▶ [WHAT THIS TASK INVOLVES] Please count the lines in the data below that mention the word "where", then give only the total.

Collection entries

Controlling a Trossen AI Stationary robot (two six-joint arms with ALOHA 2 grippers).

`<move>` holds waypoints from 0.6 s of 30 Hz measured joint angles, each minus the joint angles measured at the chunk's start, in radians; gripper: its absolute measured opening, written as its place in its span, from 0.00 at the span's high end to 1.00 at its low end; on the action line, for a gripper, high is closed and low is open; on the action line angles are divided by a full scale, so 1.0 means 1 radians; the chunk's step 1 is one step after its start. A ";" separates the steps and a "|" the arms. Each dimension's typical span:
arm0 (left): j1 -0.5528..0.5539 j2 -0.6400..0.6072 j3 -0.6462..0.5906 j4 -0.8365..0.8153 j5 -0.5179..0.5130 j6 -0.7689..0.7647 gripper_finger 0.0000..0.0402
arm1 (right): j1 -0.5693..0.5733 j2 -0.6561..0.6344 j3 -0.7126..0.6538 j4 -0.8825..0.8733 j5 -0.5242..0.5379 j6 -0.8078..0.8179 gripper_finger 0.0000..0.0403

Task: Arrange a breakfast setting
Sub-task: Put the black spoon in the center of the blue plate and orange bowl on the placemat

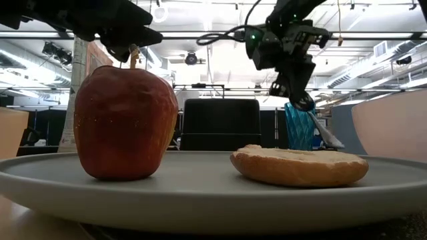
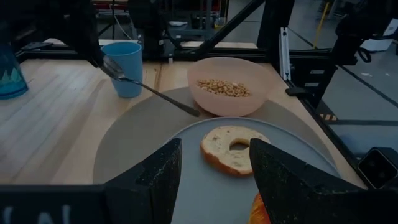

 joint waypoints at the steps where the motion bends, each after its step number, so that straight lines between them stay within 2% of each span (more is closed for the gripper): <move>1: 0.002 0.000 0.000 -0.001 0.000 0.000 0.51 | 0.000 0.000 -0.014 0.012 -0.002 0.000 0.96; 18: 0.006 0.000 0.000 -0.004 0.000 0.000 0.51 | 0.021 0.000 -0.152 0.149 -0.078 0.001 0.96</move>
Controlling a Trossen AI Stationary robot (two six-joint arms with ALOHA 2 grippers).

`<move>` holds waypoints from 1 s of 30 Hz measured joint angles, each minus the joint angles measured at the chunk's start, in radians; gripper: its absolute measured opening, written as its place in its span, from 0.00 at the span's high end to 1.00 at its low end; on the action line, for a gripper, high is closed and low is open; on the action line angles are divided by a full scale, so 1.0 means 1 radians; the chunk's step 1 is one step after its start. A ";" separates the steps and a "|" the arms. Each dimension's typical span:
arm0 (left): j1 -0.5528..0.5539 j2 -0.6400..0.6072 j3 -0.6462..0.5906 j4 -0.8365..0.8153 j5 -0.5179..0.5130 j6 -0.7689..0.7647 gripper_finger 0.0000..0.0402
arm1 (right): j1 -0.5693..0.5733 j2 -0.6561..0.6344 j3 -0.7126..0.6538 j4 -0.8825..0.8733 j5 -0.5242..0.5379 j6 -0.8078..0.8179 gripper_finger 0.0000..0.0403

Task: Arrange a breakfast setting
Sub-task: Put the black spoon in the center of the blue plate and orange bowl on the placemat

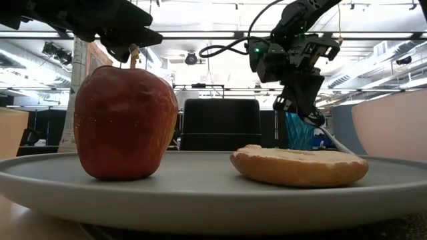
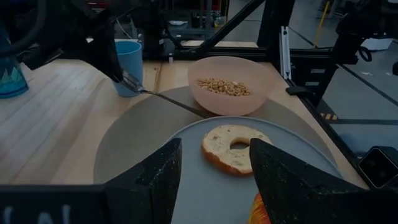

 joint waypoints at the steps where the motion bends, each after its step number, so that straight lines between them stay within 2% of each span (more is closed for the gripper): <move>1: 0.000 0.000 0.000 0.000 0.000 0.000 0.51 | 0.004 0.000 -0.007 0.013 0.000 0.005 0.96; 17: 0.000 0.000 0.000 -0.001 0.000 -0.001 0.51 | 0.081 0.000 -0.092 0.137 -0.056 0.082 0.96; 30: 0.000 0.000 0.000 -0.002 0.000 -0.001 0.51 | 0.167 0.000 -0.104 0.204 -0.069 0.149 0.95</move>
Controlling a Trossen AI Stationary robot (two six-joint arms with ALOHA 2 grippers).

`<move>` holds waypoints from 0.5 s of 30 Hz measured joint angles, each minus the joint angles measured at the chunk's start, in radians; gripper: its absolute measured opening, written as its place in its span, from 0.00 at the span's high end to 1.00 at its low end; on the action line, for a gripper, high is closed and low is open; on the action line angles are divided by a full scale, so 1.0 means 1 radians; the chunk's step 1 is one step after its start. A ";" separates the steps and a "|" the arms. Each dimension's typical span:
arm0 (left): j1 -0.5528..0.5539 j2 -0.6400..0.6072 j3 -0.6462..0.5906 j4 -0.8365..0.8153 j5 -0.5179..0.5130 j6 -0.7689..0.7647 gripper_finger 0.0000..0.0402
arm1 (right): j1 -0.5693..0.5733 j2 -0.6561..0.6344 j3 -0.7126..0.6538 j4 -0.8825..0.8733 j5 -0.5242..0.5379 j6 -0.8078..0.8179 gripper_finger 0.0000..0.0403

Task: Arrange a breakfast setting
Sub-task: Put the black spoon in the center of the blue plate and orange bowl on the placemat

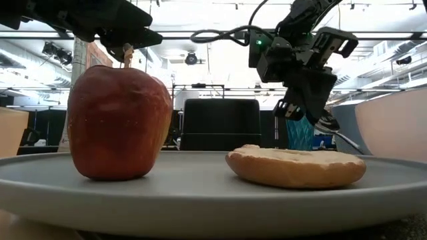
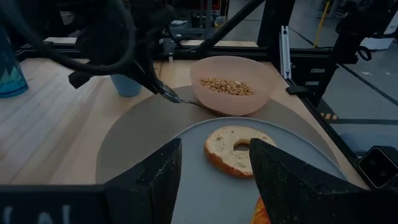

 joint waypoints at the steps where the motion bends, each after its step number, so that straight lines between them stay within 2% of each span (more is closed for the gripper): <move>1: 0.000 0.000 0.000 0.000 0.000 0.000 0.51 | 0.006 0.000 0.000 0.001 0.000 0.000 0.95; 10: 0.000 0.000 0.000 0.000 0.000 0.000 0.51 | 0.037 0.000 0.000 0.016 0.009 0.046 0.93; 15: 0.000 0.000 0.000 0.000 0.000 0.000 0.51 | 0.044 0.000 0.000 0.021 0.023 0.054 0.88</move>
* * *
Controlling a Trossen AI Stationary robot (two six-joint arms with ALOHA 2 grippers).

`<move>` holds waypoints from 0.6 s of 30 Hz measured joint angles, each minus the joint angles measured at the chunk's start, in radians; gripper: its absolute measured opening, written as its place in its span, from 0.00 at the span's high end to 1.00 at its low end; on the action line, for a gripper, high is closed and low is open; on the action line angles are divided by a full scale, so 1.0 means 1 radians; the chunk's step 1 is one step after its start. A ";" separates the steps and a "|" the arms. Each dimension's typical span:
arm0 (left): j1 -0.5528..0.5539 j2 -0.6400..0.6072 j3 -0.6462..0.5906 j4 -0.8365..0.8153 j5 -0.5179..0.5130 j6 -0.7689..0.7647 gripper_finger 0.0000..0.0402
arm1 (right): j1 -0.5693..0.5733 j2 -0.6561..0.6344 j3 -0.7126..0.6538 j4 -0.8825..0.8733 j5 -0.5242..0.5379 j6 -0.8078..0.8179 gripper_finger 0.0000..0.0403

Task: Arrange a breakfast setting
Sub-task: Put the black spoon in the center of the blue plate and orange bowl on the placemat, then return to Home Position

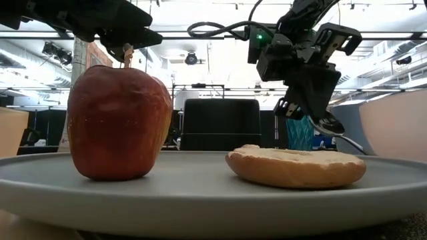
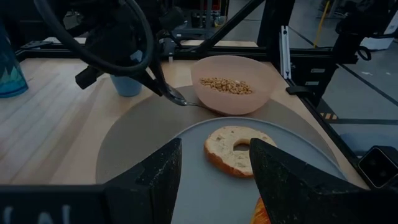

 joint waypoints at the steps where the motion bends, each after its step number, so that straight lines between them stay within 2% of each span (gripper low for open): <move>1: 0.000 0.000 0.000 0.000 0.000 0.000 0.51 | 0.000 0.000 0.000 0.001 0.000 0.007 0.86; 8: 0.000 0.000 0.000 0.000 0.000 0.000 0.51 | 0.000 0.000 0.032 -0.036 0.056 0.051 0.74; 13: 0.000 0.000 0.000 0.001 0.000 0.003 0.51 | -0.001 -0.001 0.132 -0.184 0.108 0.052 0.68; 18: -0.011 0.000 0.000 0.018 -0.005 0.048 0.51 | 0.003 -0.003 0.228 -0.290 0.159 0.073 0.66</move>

▶ [REPLY TO THE EXERCISE] 4